**YOUR ASSIGNMENT:** Set down the lines of the data exactly, starting at the first and stopping after the line containing "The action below".

**PROVIDED DATA:**

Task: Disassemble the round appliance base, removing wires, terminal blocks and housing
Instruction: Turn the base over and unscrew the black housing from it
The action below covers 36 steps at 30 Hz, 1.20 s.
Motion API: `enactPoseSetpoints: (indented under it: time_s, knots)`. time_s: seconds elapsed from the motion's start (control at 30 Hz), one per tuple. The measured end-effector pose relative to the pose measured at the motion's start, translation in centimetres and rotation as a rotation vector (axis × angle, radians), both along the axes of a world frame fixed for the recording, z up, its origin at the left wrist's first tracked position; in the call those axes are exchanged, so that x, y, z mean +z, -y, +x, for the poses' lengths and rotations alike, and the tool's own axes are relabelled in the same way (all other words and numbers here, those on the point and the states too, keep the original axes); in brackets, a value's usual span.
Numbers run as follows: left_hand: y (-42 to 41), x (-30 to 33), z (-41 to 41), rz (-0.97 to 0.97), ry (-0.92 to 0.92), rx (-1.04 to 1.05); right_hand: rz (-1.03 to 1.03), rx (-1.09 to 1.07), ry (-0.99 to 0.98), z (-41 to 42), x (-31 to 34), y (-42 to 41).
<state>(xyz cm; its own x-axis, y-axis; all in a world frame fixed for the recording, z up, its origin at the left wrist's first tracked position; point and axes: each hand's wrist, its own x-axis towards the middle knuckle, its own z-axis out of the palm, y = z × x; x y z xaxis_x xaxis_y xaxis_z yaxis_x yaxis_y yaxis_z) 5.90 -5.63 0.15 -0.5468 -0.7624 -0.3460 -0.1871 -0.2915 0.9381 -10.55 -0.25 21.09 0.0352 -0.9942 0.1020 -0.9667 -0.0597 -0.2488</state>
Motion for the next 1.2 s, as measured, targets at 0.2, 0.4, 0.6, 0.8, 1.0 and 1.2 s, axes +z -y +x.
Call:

**FINISHED TASK:**
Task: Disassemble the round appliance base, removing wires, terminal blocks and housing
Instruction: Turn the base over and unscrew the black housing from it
The action below covers 36 steps at 30 Hz, 1.20 s.

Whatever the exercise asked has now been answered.